(Exercise requirements):
Reproduce all of the data exactly as written.

(Data shown):

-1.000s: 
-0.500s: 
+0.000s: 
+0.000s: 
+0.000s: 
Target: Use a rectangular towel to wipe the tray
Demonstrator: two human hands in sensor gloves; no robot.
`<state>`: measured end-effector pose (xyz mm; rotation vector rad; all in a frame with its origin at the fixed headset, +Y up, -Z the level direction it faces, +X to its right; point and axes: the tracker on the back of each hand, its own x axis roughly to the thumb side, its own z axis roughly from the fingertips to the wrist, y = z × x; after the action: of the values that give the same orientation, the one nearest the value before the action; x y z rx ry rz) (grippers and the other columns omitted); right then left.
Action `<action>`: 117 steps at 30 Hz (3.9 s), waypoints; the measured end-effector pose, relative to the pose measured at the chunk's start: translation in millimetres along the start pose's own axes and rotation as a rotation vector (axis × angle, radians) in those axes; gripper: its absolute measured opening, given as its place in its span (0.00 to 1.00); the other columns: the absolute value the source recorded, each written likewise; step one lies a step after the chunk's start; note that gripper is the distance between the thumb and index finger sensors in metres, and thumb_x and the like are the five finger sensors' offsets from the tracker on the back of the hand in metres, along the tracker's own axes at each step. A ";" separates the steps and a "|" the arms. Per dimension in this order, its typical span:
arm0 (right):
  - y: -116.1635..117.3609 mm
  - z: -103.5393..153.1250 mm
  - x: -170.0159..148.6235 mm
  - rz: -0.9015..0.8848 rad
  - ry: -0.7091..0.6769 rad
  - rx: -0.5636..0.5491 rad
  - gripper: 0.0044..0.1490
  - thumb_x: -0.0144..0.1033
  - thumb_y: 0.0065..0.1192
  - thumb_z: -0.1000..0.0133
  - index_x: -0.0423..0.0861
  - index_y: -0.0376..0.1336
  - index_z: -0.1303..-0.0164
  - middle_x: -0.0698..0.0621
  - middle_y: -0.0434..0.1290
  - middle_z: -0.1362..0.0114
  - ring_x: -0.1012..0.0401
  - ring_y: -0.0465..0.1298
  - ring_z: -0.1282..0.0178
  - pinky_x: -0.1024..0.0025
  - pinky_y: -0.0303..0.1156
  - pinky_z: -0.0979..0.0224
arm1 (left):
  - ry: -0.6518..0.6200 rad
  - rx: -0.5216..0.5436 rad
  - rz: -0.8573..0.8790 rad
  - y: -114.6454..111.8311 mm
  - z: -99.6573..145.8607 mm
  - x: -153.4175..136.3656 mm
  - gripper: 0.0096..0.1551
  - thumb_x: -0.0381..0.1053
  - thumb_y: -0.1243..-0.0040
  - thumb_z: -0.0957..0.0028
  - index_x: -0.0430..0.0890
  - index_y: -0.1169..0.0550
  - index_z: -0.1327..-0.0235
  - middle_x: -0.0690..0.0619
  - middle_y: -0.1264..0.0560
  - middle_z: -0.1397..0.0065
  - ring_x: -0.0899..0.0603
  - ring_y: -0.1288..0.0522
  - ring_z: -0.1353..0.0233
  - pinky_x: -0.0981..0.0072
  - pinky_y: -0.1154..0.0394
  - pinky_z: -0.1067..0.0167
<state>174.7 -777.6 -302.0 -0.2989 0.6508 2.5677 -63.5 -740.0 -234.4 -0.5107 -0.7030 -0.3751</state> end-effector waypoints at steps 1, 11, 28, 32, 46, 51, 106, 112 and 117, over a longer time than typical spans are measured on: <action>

(Response below):
-1.000s: 
-0.500s: 
+0.000s: 
+0.000s: 
+0.000s: 
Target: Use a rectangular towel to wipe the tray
Demonstrator: two human hands in sensor gloves; no robot.
`<state>`: measured end-effector pose (xyz mm; rotation vector rad; all in a frame with its origin at the fixed headset, +Y up, -Z the level direction it faces, +X to its right; point and axes: the tracker on the back of each hand, its own x axis roughly to the thumb side, its own z axis roughly from the fingertips to the wrist, y = z × x; after the action: of the values that give the same orientation, the one nearest the value before the action; x y z rx ry rz) (grippers and the other columns omitted); right then left.
Action `<action>`: 117 steps at 30 Hz (3.9 s), waypoints; the measured end-effector pose, relative to the pose measured at the chunk's start: translation in millimetres along the start pose's own axes and rotation as a rotation vector (axis × angle, radians) in those axes; gripper: its absolute measured opening, given as its place in its span (0.00 to 1.00); the other columns: the absolute value the source recorded, each written likewise; step one lies a step after the chunk's start; note that gripper is the distance between the thumb and index finger sensors in metres, and thumb_x and the like are the five finger sensors' offsets from the tracker on the back of the hand in metres, along the tracker's own axes at each step. A ";" separates the steps and a "|" the arms. Per dimension in this order, its typical span:
arm0 (right):
  - y: -116.1635..117.3609 mm
  - z: -103.5393..153.1250 mm
  - x: -170.0159..148.6235 mm
  - rz: -0.9015..0.8848 rad
  - ry: -0.7091..0.6769 rad
  - rx: -0.5636..0.5491 rad
  - gripper: 0.0044..0.1490
  - thumb_x: -0.0144..0.1033
  - thumb_y: 0.0065..0.1192
  - thumb_z: -0.1000..0.0133
  - index_x: -0.0423..0.0861
  - index_y: -0.0376..0.1336
  - index_z: -0.1303..-0.0164
  - middle_x: -0.0698..0.0621
  - middle_y: -0.0434..0.1290
  - middle_z: -0.1362..0.0114
  - ring_x: -0.1012..0.0401
  - ring_y: -0.0465..0.1298
  - ring_z: -0.1282..0.0178
  - pinky_x: -0.1024..0.0025
  - pinky_y: -0.0303..0.1156
  - pinky_z: -0.0979..0.0224
arm1 (left):
  - ry: -0.6518..0.6200 rad
  - rx: -0.5216..0.5436 rad
  - rz: -0.8573..0.8790 rad
  - y: -114.6454..111.8311 mm
  - z: -99.6573..145.8607 mm
  - x: -153.4175..136.3656 mm
  - gripper: 0.0096..0.1551
  - thumb_x: -0.0381..0.1053
  - thumb_y: -0.1243..-0.0040
  - thumb_z: -0.0957..0.0028
  - index_x: -0.0430..0.0890
  - index_y: -0.1169..0.0550
  - index_z: -0.1327..-0.0235
  - middle_x: -0.0690..0.0619
  - middle_y: -0.1264..0.0560
  - middle_z: -0.1397..0.0065
  - ring_x: -0.0899..0.0603
  - ring_y: -0.1288..0.0522
  - ring_z: -0.1353..0.0233
  - pinky_x: -0.0981..0.0072
  - pinky_y: -0.1154..0.0394
  - pinky_z: -0.1067..0.0167
<state>174.7 -777.6 -302.0 -0.2989 0.6508 2.5677 -63.5 -740.0 -234.4 -0.5107 -0.7030 -0.3751</state> end-effector waypoints at steps 1, 11, 28, 32, 46, 51, 106, 112 and 117, over a longer time than typical spans are measured on: <action>

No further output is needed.